Another vital aspect of online communication is being able to mute the moment the missus walks in the door/apartment walls are so thin that whispers elicit a “shush” from next door/you’re about to sneeze/fart/belch. Now, rather than being on a separate cord or box, the A50s intuitively put the mute function on the mic. While it’s no longer detachable (due to this function) simply pushing vertical instantly clicks to mute. It makes sense in how we react to environmental situations… by which I mean, the aforementioned significant others, mothers, random crashers wondering what the hell you’re doing, but it also works. There’s a point in the push back that you know you’re offline. And after probably one mute moment, it’s perfectly intuitive.
The move of functions to the headset itself (for those familiar with the A30s and A40s) has been very well designed to make fit how a gamer/entertainment absorber (TM?) will expect to use these broad-range headphones. On the left earphone is the Xbox connector for the cable to allow voice chat alongside the mini-USB connector that will provide power if the batteries are waning. On the right headphone is the volume control and the button to let you shift through three different profiles that significantly impact the audio output you’ll hear.

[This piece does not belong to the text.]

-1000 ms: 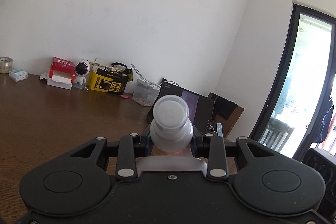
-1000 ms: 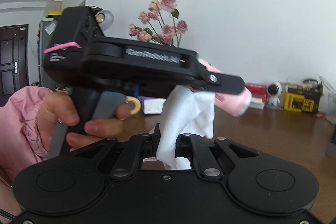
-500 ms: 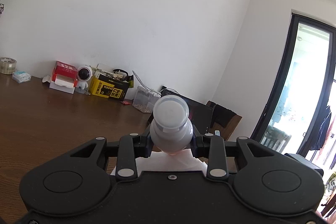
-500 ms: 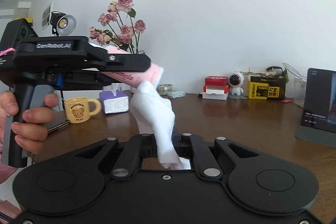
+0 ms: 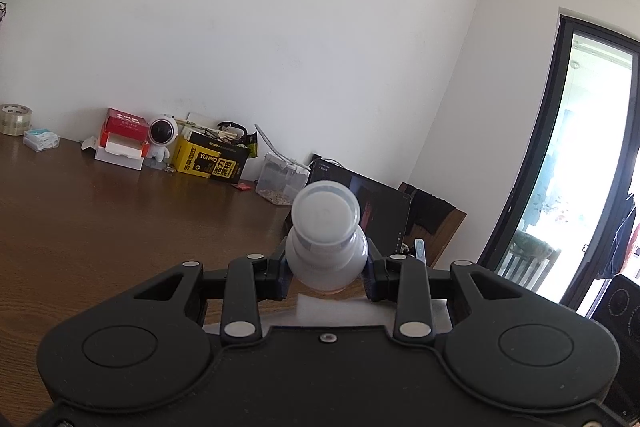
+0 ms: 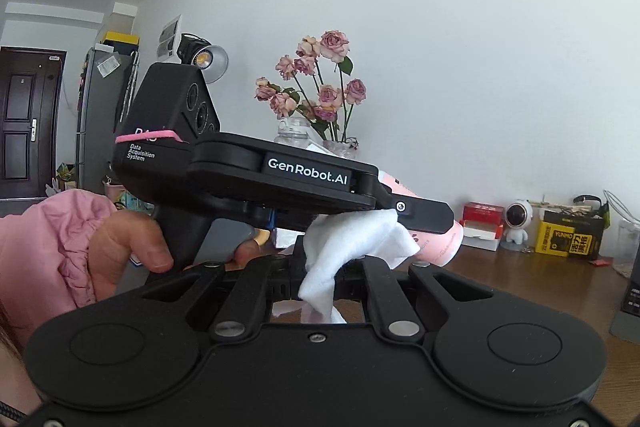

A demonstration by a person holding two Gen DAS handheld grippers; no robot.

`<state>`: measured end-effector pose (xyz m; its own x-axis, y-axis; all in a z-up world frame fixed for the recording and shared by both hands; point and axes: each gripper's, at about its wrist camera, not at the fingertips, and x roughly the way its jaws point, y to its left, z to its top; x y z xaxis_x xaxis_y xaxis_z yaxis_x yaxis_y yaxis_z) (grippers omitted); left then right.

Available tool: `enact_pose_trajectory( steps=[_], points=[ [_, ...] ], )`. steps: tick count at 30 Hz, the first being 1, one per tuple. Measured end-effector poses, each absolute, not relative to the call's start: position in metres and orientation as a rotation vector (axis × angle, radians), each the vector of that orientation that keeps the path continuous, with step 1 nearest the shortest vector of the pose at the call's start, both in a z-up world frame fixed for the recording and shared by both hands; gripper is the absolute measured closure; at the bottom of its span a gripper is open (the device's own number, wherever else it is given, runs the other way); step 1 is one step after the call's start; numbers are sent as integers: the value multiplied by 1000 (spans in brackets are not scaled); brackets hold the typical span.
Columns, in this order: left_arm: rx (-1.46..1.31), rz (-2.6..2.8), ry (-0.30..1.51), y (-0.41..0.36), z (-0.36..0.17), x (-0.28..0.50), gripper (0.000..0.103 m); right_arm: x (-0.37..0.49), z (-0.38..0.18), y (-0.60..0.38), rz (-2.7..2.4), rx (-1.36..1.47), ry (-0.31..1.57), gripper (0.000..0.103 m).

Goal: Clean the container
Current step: 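Rotate the bottle with the left gripper while the right gripper wipes its base with the tissue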

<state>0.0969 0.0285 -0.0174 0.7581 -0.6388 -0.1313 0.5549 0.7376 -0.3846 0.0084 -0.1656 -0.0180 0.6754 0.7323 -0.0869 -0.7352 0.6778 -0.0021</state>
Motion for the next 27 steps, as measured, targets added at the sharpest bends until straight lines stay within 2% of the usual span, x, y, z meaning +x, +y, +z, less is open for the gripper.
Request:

A simple (albeit very small) switch lets you switch through three programmed profiles that, by default, represent a standard level of settings, a movie-friendly setting, and the Astro gaming setting. The Astro level pumps the bass so that every gunshot resonates in every fiber of the headset. The standard setting pairs down all the effects, the bass, the treble, but provides a consistent, crisp sound reproduction. The movie or entertainment level is incredibly subdued to the point that it required kicking up the volume a few notches to feel like the movie had any aural oomph.
Now these profiles are the defaults, and over time game developers will have the opportunity to introduce their own specific settings for their game, and Astro expects to make them available through their website so you just hook up the headphones with the USB cable, then assign your favorites to the three button settings on the headset.
The flexibility is part of the package, but it might make you look for the controls to tweak to your own preferences pretty early.
This shouldn’t be a throwaway but the A50s support 5.8 tech, which is a standard of the here and now for high-end users, but is also rumored to be part of the next Xbox tech spec. (Which may also be handy sales material if you’re looking at getting this headset with a view to the future… when we really don’t know what that future looks like).
But the flexibility of this headset cannot be ignored. I mean, damn, it’s not cheap, but the use on PS3 is so slick. The use on Xbox 360 requires one measly cable that I certainly didn’t have a problem setting up. On an entertainment system the constant move (if you own multiple consoles and desire the full functionality) may dictate your flexibility with the hardware.
There’s almost a sense at wanting to see more when you open a box of headphones that reach the $300 range. That makes sense. I paid duckets, I want cool shit. But the A50s really do perform.
The slick microphone teeters on the edge of genius for managing your own personal interaction with friends or enemies! The headset is comfortable, with a little extra padding on the head compared to the A40s to make up for the extra weight attributed to the inclusion of the game/voice box in the headset.
It’s a versatile piece of kit. Comfortable, powerful, well thought-out, and if I didn’t mention flexible, I need to mention it’s flexible. Dropping $300 on a set of headphones can’t be easy, but to achieve the wireless flexibility that this set offers, it absolutely deserves consideration (and a hear-test if you get the chance, since apparently Astro has some pods appearing at Best Buy stores around the country).